La colonne vertébrale, la pérennité de la vie d’une commune rurale, ou d’un quartier de ville, c’est souvent un ou deux commerces traversant allègrement de nombreuses décennies, marquant de leur sceau indélébile le paysage de notre quotidien boutiquier.
Encore faut-il qu’il y ait des habitants du lieu pour en garder mémoire et en témoigner.
Et bien, nous avons trouvé à Ceyzérieu ces deux éléments : un commerce né il y a 125 ans, la boulangerie-pâtisserie Journet et un passionné de l’histoire de son village, René Nambotin qui a démêlé pour notre journal le fil historique de cette aventure.
Une aventure sans fin…
Maurice Journet (1877-1943) né à Ruffieu-en-Chautagne épouse après avoir accompli son régiment, Eugénie Montillier et ouvre en 1901, à 24 ans, une boulangerie à Ceyzérieu (1400 habitants environ à l’époque). Un défi, car en ce temps-là les familles cuisaient leur pain aux fours banaux. Un échange s’établit alors entre farine produite par les habitants et l’équivalent en pains de M. Journet. Trois moulins tournaient dans cette commune. C’est avec la fermeture progressive de ces derniers que la boulangerie va connaître son essor. Le couple aura deux fils Jean-Marie (1907-1969) et Marius (1912-1994). Déjà à l’époque, Maurice assure des tournées sur les hameaux avec une carriole tirée par un cheval.
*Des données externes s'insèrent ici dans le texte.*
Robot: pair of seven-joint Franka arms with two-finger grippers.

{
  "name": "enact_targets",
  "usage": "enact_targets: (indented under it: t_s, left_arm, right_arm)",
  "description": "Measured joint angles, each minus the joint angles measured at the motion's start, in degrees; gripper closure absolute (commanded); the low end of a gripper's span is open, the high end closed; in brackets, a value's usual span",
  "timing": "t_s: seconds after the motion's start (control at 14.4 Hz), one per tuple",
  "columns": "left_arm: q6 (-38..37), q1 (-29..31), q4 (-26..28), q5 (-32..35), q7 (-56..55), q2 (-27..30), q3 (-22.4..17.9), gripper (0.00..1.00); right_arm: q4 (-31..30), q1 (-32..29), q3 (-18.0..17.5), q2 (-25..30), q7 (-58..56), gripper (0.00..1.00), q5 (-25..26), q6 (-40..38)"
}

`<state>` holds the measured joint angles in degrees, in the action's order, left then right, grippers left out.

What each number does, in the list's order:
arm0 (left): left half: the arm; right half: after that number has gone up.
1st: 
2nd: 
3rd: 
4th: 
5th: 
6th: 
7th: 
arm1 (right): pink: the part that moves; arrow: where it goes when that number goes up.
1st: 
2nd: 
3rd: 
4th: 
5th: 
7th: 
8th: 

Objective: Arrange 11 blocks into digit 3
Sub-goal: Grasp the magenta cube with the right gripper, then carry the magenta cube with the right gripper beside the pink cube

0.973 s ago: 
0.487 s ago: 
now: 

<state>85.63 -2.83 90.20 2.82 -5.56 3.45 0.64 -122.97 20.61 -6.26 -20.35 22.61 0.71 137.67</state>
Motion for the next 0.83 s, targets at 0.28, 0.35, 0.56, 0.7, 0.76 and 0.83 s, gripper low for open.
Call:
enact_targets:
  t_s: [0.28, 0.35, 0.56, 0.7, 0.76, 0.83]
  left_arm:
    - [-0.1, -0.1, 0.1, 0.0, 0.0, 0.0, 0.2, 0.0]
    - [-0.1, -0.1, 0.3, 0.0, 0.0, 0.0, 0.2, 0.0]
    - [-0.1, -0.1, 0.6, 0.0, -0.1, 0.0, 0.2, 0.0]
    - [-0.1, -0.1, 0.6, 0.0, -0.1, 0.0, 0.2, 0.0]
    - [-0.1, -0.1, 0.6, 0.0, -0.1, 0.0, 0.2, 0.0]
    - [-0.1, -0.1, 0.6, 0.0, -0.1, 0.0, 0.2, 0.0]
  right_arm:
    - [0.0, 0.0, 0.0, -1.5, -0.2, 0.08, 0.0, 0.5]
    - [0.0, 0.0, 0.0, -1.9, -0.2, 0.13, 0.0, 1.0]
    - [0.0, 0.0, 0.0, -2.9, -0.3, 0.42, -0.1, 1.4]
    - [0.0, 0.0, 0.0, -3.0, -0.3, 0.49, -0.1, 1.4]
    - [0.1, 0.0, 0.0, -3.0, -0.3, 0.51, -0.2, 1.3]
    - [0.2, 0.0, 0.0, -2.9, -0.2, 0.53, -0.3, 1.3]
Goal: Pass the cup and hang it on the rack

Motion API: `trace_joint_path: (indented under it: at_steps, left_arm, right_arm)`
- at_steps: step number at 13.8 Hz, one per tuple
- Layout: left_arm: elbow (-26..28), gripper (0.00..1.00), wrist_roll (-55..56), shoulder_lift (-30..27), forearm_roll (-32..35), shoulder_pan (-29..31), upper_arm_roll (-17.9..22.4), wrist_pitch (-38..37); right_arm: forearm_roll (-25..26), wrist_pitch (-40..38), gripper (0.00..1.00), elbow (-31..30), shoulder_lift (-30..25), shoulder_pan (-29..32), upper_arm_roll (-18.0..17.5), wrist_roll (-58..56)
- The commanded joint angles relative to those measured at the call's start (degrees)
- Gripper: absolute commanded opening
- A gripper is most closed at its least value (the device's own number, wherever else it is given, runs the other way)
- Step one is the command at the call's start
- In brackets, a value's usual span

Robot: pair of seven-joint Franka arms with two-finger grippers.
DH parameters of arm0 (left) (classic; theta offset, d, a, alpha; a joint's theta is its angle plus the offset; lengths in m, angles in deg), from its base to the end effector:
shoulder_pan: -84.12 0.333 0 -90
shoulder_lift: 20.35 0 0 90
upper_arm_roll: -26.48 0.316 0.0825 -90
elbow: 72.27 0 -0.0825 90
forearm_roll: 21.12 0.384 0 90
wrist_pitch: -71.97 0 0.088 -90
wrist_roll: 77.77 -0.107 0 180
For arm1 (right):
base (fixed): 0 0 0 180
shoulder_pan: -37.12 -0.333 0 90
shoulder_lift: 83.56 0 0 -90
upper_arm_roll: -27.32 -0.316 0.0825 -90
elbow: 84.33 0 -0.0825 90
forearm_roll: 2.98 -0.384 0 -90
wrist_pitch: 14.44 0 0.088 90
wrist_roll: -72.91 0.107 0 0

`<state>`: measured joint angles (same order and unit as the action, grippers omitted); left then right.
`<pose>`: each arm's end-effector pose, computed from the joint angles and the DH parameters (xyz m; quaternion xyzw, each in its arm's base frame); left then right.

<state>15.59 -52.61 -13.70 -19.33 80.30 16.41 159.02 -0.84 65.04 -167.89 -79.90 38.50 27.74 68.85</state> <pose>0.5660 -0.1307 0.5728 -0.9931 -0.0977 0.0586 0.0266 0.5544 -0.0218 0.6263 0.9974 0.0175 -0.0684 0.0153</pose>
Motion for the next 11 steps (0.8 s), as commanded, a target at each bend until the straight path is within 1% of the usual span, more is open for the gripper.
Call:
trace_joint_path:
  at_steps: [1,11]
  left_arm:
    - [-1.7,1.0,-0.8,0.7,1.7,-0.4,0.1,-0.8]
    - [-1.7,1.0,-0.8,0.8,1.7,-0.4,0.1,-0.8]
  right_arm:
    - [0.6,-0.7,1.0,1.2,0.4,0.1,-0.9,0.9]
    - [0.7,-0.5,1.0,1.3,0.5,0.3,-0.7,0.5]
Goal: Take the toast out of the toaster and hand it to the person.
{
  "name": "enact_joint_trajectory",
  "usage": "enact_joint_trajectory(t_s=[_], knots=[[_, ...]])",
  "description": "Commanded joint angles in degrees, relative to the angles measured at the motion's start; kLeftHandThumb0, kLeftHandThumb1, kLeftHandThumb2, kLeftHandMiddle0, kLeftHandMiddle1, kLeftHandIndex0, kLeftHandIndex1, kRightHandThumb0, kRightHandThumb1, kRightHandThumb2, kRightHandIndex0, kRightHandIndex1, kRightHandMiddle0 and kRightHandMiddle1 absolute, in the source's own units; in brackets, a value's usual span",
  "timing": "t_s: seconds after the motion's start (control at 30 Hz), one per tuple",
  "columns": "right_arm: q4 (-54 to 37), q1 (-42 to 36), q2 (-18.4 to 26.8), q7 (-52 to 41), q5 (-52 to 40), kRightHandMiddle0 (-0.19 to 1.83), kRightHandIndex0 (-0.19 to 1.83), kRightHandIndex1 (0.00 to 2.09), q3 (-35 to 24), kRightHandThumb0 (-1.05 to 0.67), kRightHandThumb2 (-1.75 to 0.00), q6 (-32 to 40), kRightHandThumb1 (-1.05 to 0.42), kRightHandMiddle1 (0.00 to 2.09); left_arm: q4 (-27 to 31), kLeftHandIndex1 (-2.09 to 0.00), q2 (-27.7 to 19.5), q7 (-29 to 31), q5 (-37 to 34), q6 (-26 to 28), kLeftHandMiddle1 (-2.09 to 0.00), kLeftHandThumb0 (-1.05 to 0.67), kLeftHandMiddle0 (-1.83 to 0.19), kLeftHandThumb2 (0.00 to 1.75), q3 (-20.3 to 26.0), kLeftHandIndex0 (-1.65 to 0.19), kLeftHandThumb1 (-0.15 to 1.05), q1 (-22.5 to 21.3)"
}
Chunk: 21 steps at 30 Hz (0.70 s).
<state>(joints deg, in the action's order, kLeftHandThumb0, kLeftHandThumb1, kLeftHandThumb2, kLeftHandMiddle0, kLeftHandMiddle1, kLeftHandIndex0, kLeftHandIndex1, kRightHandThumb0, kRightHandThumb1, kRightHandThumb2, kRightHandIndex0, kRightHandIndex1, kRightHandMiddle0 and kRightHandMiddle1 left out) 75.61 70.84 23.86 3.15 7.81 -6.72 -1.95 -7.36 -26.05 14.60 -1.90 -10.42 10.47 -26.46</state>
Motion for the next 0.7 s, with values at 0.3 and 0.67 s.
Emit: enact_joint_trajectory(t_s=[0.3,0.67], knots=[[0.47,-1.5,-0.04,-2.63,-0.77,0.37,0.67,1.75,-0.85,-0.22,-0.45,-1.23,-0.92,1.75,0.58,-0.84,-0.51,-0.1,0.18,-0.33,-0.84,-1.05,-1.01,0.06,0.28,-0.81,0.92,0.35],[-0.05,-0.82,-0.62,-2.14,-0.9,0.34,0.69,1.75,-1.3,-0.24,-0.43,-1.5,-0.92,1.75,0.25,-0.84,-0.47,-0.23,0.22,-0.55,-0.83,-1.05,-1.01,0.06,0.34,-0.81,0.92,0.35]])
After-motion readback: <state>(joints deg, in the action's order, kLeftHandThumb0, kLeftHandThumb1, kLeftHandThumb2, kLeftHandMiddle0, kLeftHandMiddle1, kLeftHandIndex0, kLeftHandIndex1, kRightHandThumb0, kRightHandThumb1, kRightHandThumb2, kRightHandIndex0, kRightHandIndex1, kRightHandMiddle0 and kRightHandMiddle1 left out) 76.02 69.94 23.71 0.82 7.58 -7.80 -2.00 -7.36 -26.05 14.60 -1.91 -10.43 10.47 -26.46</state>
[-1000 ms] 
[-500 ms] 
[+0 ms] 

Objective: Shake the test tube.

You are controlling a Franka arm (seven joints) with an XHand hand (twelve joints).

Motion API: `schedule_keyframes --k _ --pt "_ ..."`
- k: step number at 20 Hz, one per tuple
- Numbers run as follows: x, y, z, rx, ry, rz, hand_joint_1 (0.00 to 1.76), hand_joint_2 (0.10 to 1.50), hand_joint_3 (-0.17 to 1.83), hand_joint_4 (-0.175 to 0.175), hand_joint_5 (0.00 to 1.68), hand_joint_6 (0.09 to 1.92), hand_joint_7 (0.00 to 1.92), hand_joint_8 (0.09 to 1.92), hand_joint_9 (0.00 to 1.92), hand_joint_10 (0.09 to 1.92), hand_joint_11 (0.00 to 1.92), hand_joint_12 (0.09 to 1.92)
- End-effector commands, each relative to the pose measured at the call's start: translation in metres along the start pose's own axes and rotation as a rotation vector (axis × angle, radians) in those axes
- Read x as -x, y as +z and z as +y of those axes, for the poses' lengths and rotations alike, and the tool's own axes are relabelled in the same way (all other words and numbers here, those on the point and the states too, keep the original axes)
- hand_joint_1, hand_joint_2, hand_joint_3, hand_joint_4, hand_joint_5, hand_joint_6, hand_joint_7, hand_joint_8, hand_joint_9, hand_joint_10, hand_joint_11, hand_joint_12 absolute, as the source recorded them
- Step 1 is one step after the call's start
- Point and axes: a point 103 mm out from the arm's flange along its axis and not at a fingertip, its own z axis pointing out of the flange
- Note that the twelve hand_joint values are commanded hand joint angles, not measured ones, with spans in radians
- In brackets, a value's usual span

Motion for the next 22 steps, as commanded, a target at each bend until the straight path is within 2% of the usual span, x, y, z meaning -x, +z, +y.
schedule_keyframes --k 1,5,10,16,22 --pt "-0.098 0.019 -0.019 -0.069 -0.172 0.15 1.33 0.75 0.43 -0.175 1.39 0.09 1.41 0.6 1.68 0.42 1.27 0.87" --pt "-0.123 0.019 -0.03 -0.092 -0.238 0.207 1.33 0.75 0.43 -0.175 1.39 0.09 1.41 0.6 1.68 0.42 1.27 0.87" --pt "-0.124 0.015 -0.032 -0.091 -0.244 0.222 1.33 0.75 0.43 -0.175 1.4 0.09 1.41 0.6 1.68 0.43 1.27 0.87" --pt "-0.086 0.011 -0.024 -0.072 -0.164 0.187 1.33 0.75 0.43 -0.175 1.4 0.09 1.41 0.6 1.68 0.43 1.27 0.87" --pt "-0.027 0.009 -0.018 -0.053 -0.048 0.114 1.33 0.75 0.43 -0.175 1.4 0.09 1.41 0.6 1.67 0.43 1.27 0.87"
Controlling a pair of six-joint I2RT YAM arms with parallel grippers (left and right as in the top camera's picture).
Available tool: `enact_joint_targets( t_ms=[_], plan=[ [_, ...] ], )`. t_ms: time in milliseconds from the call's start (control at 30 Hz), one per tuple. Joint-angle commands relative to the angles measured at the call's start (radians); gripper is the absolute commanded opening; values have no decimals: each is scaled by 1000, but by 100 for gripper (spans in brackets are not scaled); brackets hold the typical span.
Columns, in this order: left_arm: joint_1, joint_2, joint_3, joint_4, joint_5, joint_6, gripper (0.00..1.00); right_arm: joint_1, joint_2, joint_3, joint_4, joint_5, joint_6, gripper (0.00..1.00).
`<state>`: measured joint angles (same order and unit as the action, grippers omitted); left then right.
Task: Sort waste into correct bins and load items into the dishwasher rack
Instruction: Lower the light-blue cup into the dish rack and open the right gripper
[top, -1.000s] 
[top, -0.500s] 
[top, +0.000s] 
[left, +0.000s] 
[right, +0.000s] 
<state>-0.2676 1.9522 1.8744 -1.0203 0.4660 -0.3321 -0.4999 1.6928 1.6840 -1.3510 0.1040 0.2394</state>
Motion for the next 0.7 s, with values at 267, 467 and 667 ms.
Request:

C’est Jean-Marie qui prend la succession de son père et Joanny Cuffet le forme à la pâtisserie. A l’époque un sac de farine pesait 100 kl, à présent 25…
Son fils René naît en 1937 et prendra la suite de 1954 à 2002… Son épouse Arlette et leur employée Mireille Pichon tiendront le magasin. Il cédera sa place à son fils Antoine qui vient d’ouvrir un dépôt de pains à Ruffieu, comme un retour à la source.
Mais il faut savoir que René à 85 ans, assure toujours entre autres deux tournées par semaine, travailleur dur à la tâche et tout aussi actif qu’auparavant !
Maurice, Jean-Marie, René, Antoine : une véritable dynastie régnant sur un commerce de village depuis 125 ans !
L’évolution de la société
A travers cette épopée, c’est toute l’évolution précipitée de notre civilisation que nous pouvons observer. La fin du pain familial au four banal, la disparition sauf exception des fours à bois dans les boulangeries, l’avènement rapide de la voiture, l’exode rural, l’apparition des lotissements, des grandes surfaces. Ce qui ne signifie pas l’absence de vie dans nos campagnes où les élus travaillent à y assurer l’activité artisanale, culturelle enrichie d’une toujours plus grande qualité de vie.
La famille Journet à travers son commerce est comme un trait d’union rassurant entre toutes les générations qu’elle a traversées jusqu’à nous.